-- EXERCISE BRIEF --
Would you retype the whole listing exactly, leaving its pictures out?

-- GIVEN DATA --

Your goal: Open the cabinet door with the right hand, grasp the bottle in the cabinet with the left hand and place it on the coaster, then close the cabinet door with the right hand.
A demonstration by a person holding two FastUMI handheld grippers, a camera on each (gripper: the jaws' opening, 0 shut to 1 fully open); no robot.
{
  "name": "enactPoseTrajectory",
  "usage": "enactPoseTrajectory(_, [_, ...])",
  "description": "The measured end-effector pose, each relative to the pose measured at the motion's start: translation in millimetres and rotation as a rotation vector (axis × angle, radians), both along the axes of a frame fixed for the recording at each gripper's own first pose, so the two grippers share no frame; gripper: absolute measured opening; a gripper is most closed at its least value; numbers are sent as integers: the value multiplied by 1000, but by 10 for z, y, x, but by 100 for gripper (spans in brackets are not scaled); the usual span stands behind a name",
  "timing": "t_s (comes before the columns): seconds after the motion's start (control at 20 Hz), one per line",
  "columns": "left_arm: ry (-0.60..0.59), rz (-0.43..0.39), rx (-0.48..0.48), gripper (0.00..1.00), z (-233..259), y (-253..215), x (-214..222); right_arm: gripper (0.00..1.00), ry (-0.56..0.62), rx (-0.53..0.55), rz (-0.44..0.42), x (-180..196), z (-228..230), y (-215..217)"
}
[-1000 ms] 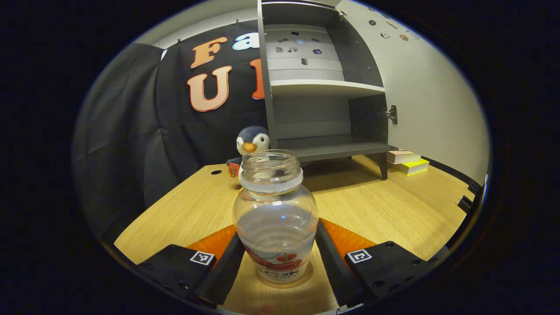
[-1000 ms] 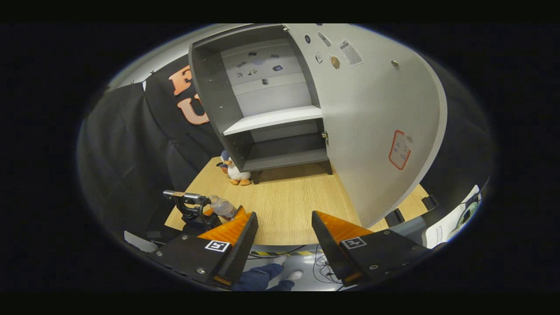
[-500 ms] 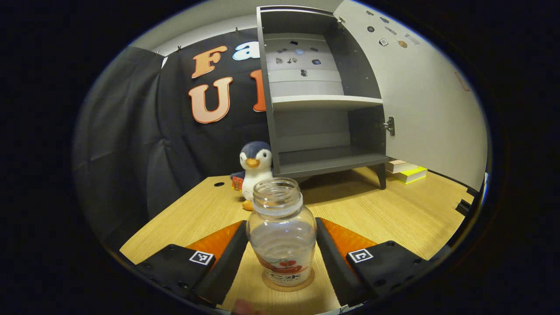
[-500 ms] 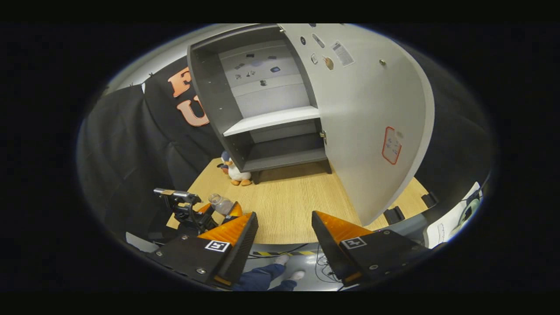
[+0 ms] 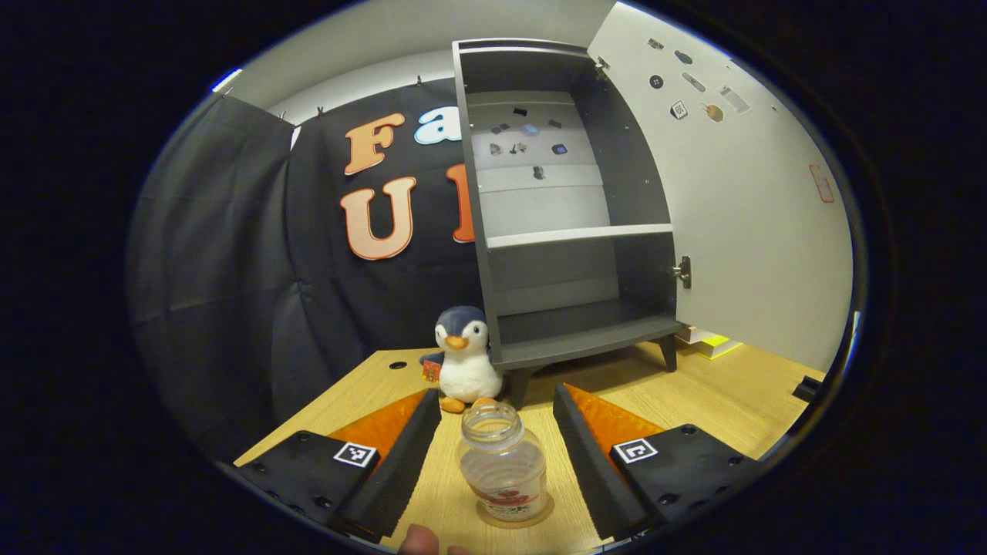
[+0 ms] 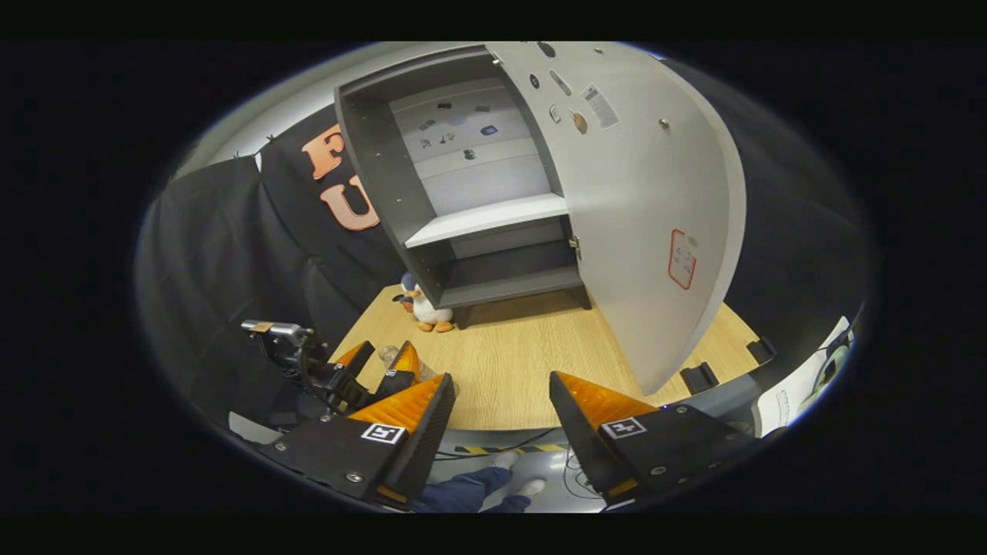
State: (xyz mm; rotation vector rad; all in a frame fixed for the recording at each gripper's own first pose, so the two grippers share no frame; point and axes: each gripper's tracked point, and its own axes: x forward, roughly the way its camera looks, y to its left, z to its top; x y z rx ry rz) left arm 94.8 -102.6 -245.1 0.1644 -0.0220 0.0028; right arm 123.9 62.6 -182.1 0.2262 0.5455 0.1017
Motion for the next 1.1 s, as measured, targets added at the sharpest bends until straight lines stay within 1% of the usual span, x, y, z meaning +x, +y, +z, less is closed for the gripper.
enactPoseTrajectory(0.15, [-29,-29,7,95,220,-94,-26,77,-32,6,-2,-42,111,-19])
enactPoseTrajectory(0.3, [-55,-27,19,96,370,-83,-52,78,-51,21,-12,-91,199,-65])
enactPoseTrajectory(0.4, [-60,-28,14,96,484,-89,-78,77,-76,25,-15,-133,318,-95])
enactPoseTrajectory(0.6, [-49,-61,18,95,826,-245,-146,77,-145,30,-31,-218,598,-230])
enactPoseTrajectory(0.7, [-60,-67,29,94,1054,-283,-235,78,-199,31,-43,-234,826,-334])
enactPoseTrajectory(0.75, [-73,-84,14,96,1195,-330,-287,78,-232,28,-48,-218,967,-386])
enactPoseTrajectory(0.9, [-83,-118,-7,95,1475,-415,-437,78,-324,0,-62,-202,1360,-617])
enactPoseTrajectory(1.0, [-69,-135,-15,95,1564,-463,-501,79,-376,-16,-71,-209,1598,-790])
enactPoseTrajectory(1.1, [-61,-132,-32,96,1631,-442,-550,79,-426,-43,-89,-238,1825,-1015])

-- COMPLETED EXERCISE --
Your goal: Open the cabinet door with the right hand, grasp the bottle in the cabinet with the left hand and place it on the coaster, then close the cabinet door with the right hand.
A demonstration by a person holding two FastUMI handheld grippers, a camera on each (gripper: the jaws' opening, 0 shut to 1 fully open); no robot.
{
  "name": "enactPoseTrajectory",
  "usage": "enactPoseTrajectory(_, [_, ...])",
  "description": "The measured end-effector pose, each relative to the pose measured at the motion's start: translation in millimetres and rotation as a rotation vector (axis × angle, radians), both along the axes of a frame fixed for the recording at each gripper's own first pose, so the two grippers share no frame; gripper: absolute measured opening; a gripper is most closed at its least value; numbers are sent as integers: the value multiplied by 1000, but by 10 for z, y, x, but by 100 for gripper (spans in brackets are not scaled); the usual span stands behind a name",
  "timing": "t_s (comes before the columns): seconds after the motion's start (control at 20 Hz), one per line",
  "columns": "left_arm: ry (-0.60..0.59), rz (-0.43..0.39), rx (-0.48..0.48), gripper (0.00..1.00), z (-233..259), y (-253..215), x (-214..222); right_arm: gripper (0.00..1.00), ry (-0.56..0.62), rx (-0.53..0.55), rz (-0.44..0.42), x (-180..196), z (-228..230), y (-215..217)"
}
[-1000 ms] 
[-1000 ms] 
[-500 ms] 
[-500 ms] 
[+0 ms] 
[+0 ms] 
State: (xyz mm; rotation vector rad; all in a frame fixed for the recording at each gripper's own first pose, so the two grippers share no frame; point and axes: each gripper's tracked point, and its own axes: x forward, roughly the way its camera looks, y to its left, z to its top; x y z rx ry rz) left arm 94.8 -102.6 -245.1 0.1644 -0.0220 0.0028; right arm 123.9 62.6 -182.1 0.2262 0.5455 0.1017
Motion for the next 1.1 s, as measured, targets added at the sharpest bends until straight lines stay within 1% of the usual span, x, y, z meaning +x, +y, +z, less is closed for the gripper.
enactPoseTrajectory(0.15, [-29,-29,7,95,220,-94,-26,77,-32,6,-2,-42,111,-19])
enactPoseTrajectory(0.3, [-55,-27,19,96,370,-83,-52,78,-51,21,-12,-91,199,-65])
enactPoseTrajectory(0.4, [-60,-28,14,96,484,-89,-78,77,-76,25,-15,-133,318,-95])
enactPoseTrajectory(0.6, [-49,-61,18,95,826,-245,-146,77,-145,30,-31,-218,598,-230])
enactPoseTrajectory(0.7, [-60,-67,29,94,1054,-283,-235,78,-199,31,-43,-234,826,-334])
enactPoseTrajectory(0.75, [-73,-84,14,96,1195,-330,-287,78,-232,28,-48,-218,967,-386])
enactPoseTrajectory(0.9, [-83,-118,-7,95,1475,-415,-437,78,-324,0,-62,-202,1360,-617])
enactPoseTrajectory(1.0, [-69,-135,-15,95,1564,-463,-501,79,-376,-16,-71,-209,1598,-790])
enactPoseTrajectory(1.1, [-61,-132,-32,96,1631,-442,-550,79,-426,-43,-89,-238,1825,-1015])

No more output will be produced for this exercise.